+++ PROVIDED MATERIAL +++

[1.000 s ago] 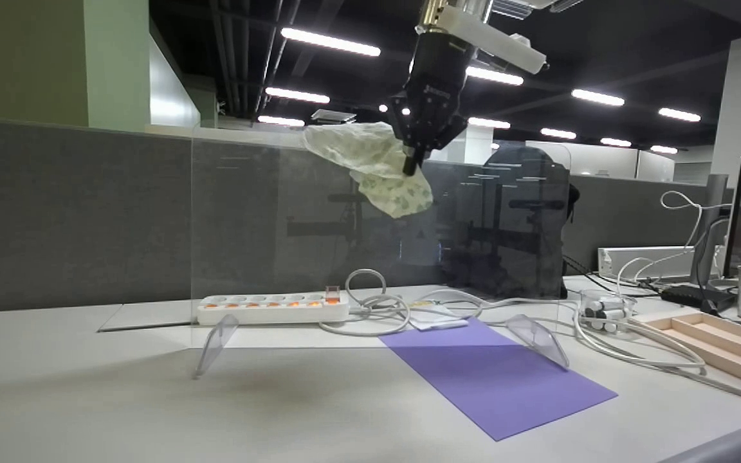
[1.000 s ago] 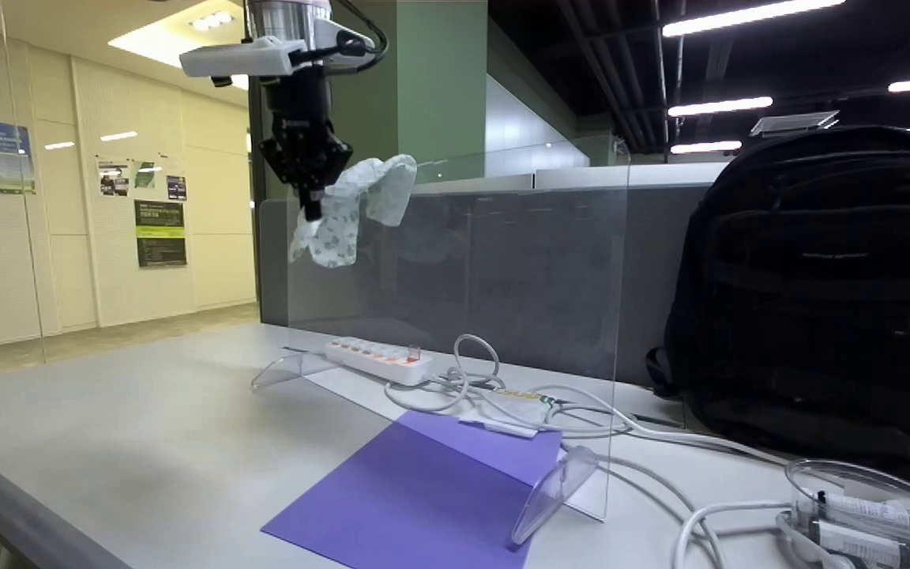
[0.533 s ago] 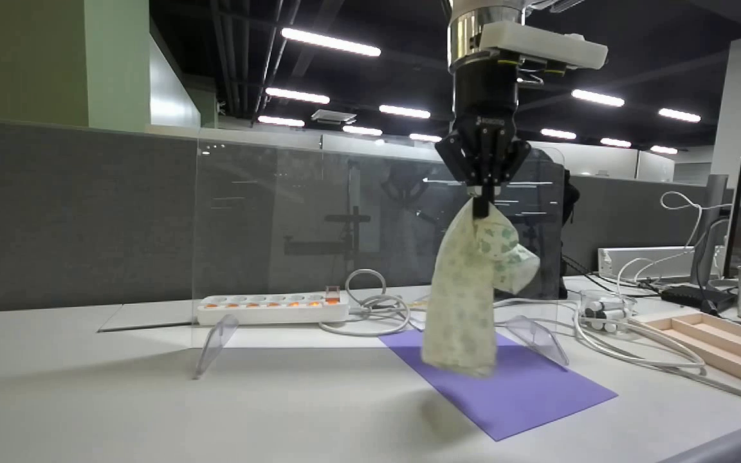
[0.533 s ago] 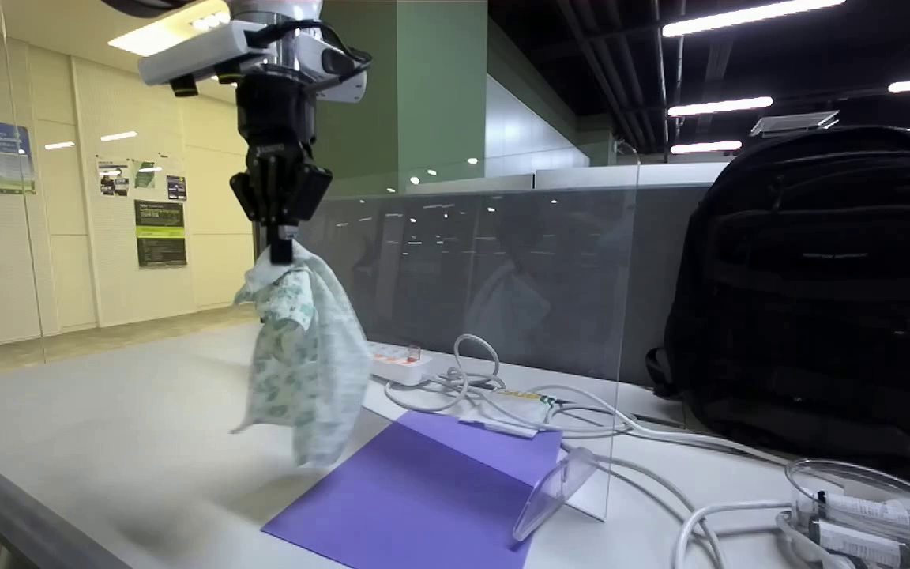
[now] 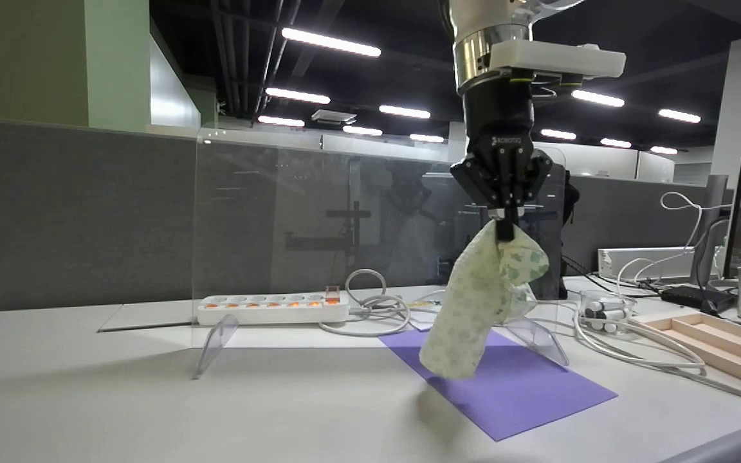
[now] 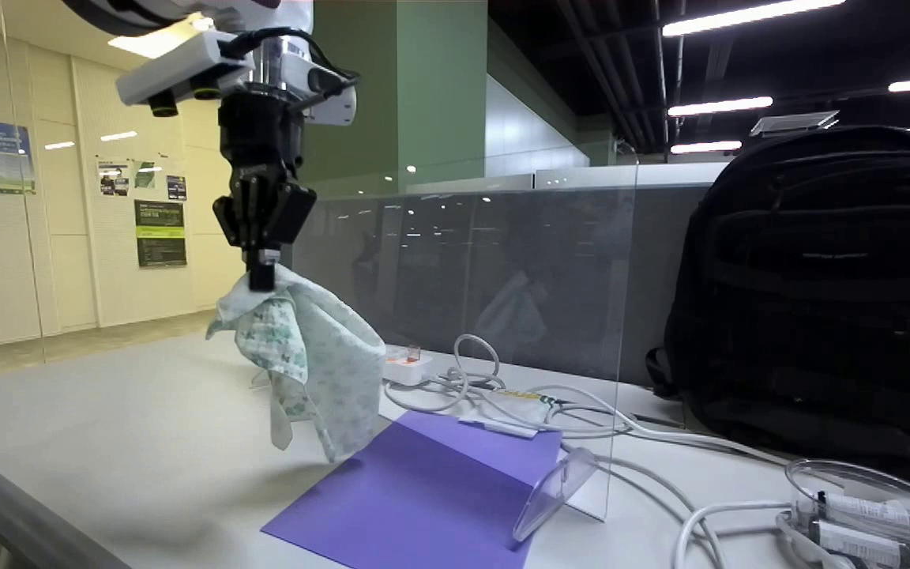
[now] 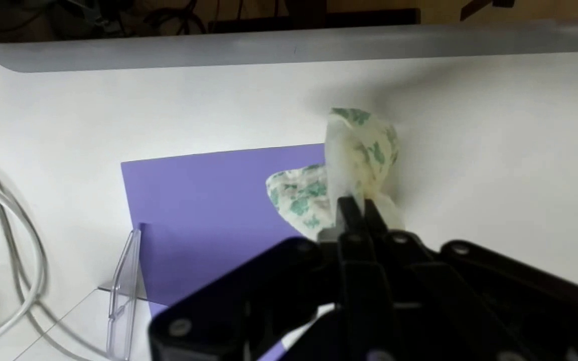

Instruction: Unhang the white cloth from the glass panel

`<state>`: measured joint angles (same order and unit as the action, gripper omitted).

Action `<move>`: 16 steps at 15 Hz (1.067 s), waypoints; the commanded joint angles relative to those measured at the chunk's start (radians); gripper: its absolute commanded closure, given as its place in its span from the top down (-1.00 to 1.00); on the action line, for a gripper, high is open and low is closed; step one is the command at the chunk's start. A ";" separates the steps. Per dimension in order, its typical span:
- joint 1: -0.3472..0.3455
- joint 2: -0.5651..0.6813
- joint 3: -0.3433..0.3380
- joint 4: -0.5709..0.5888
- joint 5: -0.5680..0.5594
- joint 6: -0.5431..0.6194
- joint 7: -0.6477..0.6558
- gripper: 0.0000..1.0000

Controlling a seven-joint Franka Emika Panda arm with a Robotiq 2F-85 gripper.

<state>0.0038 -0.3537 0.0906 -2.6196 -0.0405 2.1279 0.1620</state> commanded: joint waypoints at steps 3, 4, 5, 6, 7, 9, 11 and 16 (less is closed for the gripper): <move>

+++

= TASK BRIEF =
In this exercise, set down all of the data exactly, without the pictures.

= RESPONSE AREA =
[1.000 s ago] 
[1.000 s ago] 
[0.533 s ago] 
[0.533 s ago] 
[now] 
[now] 
[now] 

Instruction: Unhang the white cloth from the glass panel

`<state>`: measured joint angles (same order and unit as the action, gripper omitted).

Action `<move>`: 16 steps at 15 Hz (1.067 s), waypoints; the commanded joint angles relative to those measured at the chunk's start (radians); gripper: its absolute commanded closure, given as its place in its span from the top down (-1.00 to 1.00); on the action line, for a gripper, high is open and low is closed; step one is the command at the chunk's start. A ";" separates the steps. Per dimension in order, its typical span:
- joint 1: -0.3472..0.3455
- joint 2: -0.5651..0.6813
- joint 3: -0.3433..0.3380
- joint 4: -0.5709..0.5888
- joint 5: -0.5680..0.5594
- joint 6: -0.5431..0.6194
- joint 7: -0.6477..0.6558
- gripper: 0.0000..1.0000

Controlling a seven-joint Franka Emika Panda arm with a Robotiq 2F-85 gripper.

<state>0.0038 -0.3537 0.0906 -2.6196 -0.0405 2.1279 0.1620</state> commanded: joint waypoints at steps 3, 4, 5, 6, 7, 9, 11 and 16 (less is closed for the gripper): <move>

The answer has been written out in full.